Four years ago, our team dedicated its development skills and efforts to create a digital product Selfnest, designed to connect individuals seeking mental health support with licensed psychotherapists. What started as a passionate idea has evolved into a functional platform allowing users to select their preferred therapists, schedule sessions, and communicate through text messages or video sessions, regardless of their location.
As part of providing seamless video communication on the platform, we recently transitioned from Twilio Programmable Video to Amazon Chime SDK. This brief case study highlights all the aspects of the migration, along with the challenges we faced and the benefits this migration brought to our platform and business in general.
Migrating from Twilio Programmable Video to Amazon Chime SDK involved changes across backend services, web applications, and mobile clients.
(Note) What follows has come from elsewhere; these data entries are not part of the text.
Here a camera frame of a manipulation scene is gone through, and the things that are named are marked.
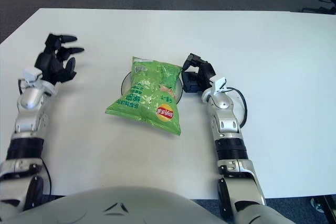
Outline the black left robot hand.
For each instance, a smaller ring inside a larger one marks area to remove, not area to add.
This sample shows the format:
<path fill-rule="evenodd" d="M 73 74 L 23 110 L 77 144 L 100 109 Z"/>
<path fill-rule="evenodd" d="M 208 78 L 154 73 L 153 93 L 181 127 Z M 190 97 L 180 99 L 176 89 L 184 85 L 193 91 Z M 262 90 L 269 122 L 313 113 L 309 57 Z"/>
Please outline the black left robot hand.
<path fill-rule="evenodd" d="M 42 79 L 53 85 L 72 80 L 76 76 L 76 59 L 72 56 L 84 51 L 80 47 L 66 48 L 63 44 L 77 41 L 76 36 L 49 34 L 44 51 L 36 59 L 35 67 L 42 71 Z"/>

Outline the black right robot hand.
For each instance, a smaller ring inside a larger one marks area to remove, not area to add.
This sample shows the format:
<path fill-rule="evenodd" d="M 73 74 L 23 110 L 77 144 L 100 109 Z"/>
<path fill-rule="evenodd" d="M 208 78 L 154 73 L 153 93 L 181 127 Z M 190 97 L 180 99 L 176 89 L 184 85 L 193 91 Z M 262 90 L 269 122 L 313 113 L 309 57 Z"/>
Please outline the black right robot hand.
<path fill-rule="evenodd" d="M 198 68 L 198 72 L 187 71 L 192 66 Z M 182 67 L 183 90 L 186 93 L 204 92 L 211 87 L 210 78 L 216 75 L 212 65 L 201 57 L 190 53 Z"/>

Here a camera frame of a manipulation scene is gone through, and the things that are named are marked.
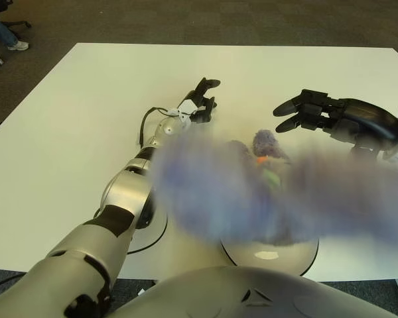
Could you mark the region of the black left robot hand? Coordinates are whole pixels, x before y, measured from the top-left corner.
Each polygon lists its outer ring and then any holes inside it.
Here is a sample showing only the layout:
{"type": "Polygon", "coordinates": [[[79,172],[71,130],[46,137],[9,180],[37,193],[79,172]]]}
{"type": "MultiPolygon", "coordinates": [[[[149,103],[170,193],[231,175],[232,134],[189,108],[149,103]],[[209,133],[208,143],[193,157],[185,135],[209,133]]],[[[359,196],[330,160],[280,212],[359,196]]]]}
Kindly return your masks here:
{"type": "Polygon", "coordinates": [[[212,111],[217,106],[215,97],[207,98],[205,93],[212,88],[218,87],[221,81],[218,79],[202,78],[195,90],[190,91],[184,100],[190,100],[198,108],[198,110],[190,115],[193,123],[208,123],[212,118],[212,111]]]}

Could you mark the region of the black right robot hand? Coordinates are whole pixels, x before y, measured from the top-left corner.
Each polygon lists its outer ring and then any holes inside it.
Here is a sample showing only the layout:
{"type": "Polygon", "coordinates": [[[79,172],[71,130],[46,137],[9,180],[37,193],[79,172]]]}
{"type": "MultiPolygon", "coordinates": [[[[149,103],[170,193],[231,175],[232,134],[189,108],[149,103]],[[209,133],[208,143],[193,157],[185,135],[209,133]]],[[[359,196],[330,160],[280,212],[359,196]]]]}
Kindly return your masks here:
{"type": "Polygon", "coordinates": [[[331,138],[366,149],[377,156],[398,159],[398,116],[359,99],[333,99],[327,93],[304,89],[273,110],[276,117],[289,116],[276,127],[285,133],[298,127],[320,129],[331,138]]]}

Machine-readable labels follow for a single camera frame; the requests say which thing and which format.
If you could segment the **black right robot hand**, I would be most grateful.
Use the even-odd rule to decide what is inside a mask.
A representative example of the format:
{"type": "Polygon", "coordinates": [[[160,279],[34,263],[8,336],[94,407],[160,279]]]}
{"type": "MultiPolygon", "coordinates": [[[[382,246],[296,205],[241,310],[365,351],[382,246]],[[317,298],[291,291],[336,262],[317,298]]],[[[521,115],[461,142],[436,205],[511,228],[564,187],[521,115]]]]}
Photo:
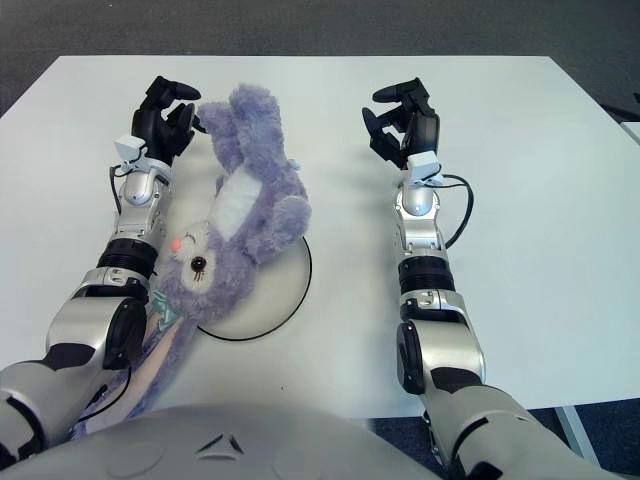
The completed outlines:
{"type": "Polygon", "coordinates": [[[377,103],[397,103],[383,114],[361,109],[370,148],[400,170],[410,156],[437,152],[440,118],[429,105],[429,94],[419,78],[382,88],[372,95],[377,103]]]}

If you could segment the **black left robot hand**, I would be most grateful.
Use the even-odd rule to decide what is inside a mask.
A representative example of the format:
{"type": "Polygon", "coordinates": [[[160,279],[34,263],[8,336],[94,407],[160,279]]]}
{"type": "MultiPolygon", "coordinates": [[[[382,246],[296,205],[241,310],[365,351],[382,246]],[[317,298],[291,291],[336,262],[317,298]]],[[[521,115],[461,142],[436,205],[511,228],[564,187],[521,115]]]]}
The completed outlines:
{"type": "Polygon", "coordinates": [[[171,167],[195,132],[206,132],[195,113],[194,101],[200,98],[194,87],[162,76],[155,78],[134,112],[131,127],[131,135],[145,142],[147,158],[171,167]]]}

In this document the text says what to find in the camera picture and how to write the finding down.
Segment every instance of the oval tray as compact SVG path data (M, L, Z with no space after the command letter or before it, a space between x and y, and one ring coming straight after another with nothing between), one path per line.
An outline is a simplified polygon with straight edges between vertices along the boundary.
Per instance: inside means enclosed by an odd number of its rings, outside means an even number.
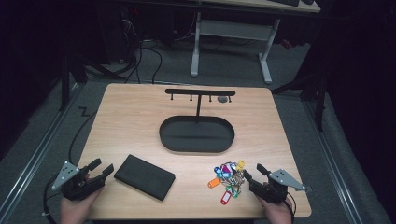
M233 126L218 117L173 116L160 127L163 145L177 152L223 152L234 136Z

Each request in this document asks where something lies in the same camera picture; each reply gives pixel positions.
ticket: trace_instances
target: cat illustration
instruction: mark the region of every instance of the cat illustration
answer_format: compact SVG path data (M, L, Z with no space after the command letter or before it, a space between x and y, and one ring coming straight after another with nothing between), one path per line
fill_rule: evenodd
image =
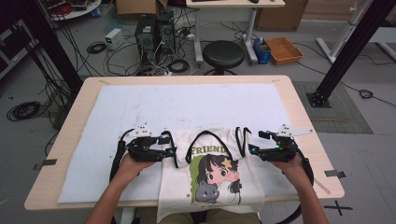
M195 200L199 203L216 203L219 197L218 186L216 184L207 184L201 180L195 193Z

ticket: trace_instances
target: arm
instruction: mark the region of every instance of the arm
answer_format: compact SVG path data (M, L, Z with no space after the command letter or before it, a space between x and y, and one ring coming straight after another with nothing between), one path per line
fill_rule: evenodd
M289 162L274 161L272 164L282 170L286 178L296 188L301 202L304 224L329 223L318 196L305 173L301 159L296 156Z
M126 154L122 159L119 170L108 184L101 198L85 220L85 223L109 224L122 192L141 170L149 167L153 163L154 162L138 162Z

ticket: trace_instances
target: white board
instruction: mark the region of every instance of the white board
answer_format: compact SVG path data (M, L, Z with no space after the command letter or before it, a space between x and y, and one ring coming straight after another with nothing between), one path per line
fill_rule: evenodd
M58 203L96 202L108 184L120 136L147 123L152 134L198 127L248 127L276 132L289 119L274 84L189 84L104 86L96 100L67 171ZM260 140L261 147L273 147ZM262 175L266 195L295 194L268 162L252 166ZM122 201L158 200L160 162L141 172Z

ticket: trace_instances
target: anime girl print
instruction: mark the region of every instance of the anime girl print
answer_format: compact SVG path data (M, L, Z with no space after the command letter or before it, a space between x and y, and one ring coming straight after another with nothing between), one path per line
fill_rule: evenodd
M224 155L206 154L192 159L191 202L194 205L240 204L238 161Z

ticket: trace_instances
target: cartoon character
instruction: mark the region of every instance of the cartoon character
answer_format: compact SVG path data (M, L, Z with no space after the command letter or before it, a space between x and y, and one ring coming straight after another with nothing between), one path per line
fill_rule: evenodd
M216 184L207 184L204 180L199 183L195 193L195 200L199 203L216 203L219 197L218 186Z
M216 184L219 189L223 183L231 183L226 189L232 194L239 194L239 202L241 201L238 161L231 161L229 157L224 155L204 155L198 164L198 175L196 182L205 181L207 184Z
Thanks to a well-abstracted architecture, the transition was manageable and incremental.
On the backend, the migration from Twilio Programmable Video to Amazon Chime SDK involved careful planning to maintain reliability and backward compatibility during the transition. The system’s modular design and abstraction of provider-specific logic made this shift much smoother. Dual Endpoint Strategy allowed QA and staging environments to test the Chime integration end-to-end without impacting existing production traffic. Finally, we used Feature Flags for controlled rollout, which also allowed us to dynamically toggle the video provider based on the environment, user group and app version.
The migration on the client side- web and mobile - focused on replacing Twilio’s SDKs with Amazon Chime while keeping the user experience consistent. Thanks to a shared abstraction layer for video functionality, most changes were confined to the SDK-specific implementations.
Chime-specific logic was integrated behind these abstractions, handling media setup, device selection, and event listeners. UI components and app logic remained largely untouched. Platform-specific nuances (like web or media permissions on mobile) were addressed through well-isolated modules.
This architecture enabled rapid development, parallel testing of both providers, and minimal disruption during rollout.
In 2023, Twillio announced that Programmable Video would be discontinued as a service. We had enough time to plan a strategic migration to another platform, and Amazon Chime was a logical choice since our application was already deployed on AWS.
This was the right decision! Amazon Chime provides us with stability for video calls. While we have occasionally had issues with sound and image while using Twillio Programmable Video, with Amazon Chime, we now have zero bugs reported.
The most important aspect from the business aspects is that our cost per call has decreased significantly. With Twillio, our average cost per call was $0.51, while with Amazon Chime, the average cost is $0,21 per call. This makes Chime over two times more cost-effective.
Selfnest is currently offering individual sessions, thus 1:1 meetings.
The following steps on our development roadmap are defining and developing a flow for group therapies. This means broadening the scope for video calls to support multiple users.
Easy task for Amazon Chime, but at the same time, a big challenge for our system and database.